[Items from a dataset]
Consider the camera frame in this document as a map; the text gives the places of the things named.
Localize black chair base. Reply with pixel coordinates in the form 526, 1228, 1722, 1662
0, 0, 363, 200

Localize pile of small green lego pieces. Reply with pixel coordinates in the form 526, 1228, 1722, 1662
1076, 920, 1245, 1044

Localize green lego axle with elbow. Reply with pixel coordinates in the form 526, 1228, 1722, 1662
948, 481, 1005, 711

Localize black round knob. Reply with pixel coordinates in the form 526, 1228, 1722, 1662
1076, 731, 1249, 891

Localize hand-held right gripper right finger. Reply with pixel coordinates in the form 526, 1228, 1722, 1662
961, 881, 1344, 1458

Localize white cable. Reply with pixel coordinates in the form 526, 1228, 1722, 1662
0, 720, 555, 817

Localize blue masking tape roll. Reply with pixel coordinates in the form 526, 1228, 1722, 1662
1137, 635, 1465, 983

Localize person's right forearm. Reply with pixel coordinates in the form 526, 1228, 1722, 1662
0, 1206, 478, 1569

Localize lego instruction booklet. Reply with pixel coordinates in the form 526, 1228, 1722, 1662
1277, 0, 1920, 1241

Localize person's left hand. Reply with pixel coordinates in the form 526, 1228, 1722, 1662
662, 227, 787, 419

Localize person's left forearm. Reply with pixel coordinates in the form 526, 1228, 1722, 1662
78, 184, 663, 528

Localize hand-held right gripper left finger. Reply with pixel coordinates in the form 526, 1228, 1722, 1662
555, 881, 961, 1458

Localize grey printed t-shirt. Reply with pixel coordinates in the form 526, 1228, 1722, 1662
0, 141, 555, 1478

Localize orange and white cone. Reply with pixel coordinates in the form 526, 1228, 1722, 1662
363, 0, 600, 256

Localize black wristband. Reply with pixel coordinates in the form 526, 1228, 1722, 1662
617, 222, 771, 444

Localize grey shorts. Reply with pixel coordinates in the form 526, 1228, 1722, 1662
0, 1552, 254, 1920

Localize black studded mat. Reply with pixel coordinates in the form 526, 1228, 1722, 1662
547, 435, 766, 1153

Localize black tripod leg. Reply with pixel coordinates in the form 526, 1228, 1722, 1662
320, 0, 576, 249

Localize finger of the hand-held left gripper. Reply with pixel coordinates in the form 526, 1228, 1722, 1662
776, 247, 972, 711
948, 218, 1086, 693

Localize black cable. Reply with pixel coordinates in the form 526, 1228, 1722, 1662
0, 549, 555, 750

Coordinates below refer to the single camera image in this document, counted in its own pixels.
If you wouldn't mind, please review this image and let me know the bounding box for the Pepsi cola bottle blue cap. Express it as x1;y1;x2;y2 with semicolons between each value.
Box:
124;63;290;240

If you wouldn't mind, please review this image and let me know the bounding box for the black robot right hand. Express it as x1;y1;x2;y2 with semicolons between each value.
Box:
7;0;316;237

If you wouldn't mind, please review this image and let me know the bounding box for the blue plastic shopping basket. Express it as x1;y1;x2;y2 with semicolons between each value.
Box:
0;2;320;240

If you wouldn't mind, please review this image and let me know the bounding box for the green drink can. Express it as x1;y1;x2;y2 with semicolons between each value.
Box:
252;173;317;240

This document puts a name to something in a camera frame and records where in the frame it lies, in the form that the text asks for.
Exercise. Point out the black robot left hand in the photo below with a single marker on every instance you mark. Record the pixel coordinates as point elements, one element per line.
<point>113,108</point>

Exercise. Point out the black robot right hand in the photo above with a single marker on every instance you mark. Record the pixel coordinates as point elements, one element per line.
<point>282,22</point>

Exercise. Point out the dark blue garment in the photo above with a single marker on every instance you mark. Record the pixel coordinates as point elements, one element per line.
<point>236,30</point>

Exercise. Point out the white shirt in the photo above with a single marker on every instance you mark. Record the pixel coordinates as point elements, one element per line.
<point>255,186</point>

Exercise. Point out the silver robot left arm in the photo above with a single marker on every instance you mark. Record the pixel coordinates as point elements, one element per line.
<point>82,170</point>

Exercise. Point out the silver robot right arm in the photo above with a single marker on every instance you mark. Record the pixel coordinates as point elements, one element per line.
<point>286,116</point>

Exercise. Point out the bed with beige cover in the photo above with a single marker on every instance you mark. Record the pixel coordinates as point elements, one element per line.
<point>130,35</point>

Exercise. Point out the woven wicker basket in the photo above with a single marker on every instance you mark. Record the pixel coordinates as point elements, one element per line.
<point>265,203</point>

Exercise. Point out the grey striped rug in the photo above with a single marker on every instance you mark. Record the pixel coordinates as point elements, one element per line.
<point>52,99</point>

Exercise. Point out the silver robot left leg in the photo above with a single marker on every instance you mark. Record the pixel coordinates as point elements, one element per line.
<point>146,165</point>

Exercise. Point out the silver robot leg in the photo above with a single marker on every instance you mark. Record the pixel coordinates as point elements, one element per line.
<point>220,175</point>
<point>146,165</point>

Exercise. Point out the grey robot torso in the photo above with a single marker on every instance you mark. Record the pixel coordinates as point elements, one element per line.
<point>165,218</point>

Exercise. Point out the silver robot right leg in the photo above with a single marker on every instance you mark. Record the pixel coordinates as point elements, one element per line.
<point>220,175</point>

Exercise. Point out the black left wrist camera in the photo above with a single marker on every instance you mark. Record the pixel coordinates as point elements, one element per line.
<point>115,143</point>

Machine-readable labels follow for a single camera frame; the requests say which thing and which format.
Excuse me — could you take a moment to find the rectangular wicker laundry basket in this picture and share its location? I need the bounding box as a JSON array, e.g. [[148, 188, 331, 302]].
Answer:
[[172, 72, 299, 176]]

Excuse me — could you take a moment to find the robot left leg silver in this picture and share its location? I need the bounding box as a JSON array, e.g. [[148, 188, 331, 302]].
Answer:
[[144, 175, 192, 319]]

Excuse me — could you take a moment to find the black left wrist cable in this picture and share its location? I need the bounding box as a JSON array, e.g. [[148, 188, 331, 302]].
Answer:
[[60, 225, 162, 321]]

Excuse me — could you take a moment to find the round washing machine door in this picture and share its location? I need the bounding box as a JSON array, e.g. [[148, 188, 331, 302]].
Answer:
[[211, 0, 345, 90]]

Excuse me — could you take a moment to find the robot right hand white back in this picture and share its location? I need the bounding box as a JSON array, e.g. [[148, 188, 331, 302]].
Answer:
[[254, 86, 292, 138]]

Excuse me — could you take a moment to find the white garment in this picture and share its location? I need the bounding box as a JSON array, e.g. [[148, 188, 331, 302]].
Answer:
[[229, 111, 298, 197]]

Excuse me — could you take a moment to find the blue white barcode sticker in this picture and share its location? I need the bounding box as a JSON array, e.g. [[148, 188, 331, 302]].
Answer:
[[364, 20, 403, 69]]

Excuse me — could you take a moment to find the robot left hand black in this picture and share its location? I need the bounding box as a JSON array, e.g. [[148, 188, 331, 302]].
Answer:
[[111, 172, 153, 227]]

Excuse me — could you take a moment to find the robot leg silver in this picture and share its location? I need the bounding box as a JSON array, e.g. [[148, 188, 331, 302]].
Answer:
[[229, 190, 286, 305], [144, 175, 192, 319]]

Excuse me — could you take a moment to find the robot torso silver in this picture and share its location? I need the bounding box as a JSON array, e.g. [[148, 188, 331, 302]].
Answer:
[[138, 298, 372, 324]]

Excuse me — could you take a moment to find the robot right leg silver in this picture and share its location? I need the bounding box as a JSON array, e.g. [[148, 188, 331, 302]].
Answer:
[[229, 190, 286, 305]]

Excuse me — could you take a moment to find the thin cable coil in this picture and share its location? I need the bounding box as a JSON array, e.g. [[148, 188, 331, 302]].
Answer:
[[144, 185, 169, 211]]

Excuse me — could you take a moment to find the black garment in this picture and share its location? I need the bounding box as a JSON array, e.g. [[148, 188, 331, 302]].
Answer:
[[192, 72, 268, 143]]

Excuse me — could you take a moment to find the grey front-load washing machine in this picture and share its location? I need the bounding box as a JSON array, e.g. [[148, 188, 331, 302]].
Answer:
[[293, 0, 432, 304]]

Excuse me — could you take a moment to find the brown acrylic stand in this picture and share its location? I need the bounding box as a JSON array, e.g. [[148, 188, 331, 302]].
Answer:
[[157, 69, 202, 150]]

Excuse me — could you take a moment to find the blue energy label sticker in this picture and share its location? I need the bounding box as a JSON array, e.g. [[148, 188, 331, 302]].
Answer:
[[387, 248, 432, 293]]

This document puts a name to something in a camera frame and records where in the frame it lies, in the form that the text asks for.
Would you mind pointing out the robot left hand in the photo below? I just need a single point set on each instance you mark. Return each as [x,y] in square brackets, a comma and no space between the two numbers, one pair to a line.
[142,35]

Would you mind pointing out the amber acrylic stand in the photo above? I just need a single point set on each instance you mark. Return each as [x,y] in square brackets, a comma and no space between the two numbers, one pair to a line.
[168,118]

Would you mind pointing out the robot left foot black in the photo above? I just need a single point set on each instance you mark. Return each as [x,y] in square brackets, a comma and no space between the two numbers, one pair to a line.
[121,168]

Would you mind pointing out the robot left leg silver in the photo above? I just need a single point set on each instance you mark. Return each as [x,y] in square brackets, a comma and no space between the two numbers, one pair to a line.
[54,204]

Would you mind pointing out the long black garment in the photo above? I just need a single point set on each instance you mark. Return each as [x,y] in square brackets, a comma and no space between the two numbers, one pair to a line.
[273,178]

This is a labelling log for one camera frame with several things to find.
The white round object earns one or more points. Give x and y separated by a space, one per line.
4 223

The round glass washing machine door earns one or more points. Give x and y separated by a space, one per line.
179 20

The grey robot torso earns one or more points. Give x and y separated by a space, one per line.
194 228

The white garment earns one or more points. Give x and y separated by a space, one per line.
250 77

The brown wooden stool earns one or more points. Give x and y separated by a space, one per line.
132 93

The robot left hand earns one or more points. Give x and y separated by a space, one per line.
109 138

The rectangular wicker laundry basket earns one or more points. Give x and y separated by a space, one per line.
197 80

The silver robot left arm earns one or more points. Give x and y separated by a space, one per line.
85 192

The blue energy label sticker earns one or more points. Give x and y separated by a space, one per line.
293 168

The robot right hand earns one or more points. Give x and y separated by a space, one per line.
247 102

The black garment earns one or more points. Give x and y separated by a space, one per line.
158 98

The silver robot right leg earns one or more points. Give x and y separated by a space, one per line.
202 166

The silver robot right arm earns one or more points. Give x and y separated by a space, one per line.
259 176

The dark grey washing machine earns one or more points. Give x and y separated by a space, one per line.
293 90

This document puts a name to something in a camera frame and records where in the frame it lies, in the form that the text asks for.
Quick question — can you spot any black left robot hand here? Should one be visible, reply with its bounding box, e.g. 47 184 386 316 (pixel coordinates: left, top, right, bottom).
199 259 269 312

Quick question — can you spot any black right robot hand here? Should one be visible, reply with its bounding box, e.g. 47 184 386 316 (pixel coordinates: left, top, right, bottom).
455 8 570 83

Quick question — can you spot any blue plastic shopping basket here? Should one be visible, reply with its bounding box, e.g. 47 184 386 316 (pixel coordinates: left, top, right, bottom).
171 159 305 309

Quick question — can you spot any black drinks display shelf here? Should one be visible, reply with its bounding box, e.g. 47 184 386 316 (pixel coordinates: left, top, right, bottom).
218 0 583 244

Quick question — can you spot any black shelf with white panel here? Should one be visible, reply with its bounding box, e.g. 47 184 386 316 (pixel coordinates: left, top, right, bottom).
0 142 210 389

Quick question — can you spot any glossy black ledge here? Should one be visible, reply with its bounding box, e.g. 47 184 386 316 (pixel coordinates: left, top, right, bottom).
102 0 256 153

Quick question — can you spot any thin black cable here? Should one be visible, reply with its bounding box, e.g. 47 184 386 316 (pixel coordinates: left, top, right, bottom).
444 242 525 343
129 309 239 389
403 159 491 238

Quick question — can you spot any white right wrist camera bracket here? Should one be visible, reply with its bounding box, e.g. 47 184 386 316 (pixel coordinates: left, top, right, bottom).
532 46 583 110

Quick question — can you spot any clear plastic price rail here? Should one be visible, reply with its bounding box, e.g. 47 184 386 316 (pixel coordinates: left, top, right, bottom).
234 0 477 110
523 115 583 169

*Task details*.
Only those lines of the entries above that run from the line containing "Coordinates below refer" to the line containing "<point>282,22</point>", both included, should be transcribed exactly.

*Your solution*.
Coordinates below refer to the single camera image in this document, counted in its own pixels.
If you wouldn't mind, please review this image and let me know the bounding box for the Pepsi cola bottle blue cap. Express it as x1;y1;x2;y2 with semicolons between each value.
Box:
124;63;290;240

If you wouldn't mind, please review this image and let me know the bounding box for the black robot right hand. Express it as x1;y1;x2;y2 with semicolons between each value.
Box:
7;0;316;237

If you wouldn't mind, please review this image and let me know the bounding box for the blue plastic shopping basket. Express it as x1;y1;x2;y2 with semicolons between each value.
Box:
0;2;320;240

If you wouldn't mind, please review this image and let me know the bounding box for the green drink can. Express it as x1;y1;x2;y2 with semicolons between each value.
Box:
252;173;317;240

This document puts a name to something in a camera frame and records where in the frame it lies, in the form that the text asks for.
Exercise. Point out the black robot left hand in the photo below with a single marker on every instance you mark. Record the pixel coordinates as point elements, one element per line.
<point>113,108</point>

Exercise. Point out the black robot right hand in the photo above with a single marker on every instance you mark. Record the pixel coordinates as point elements, one element per line.
<point>282,22</point>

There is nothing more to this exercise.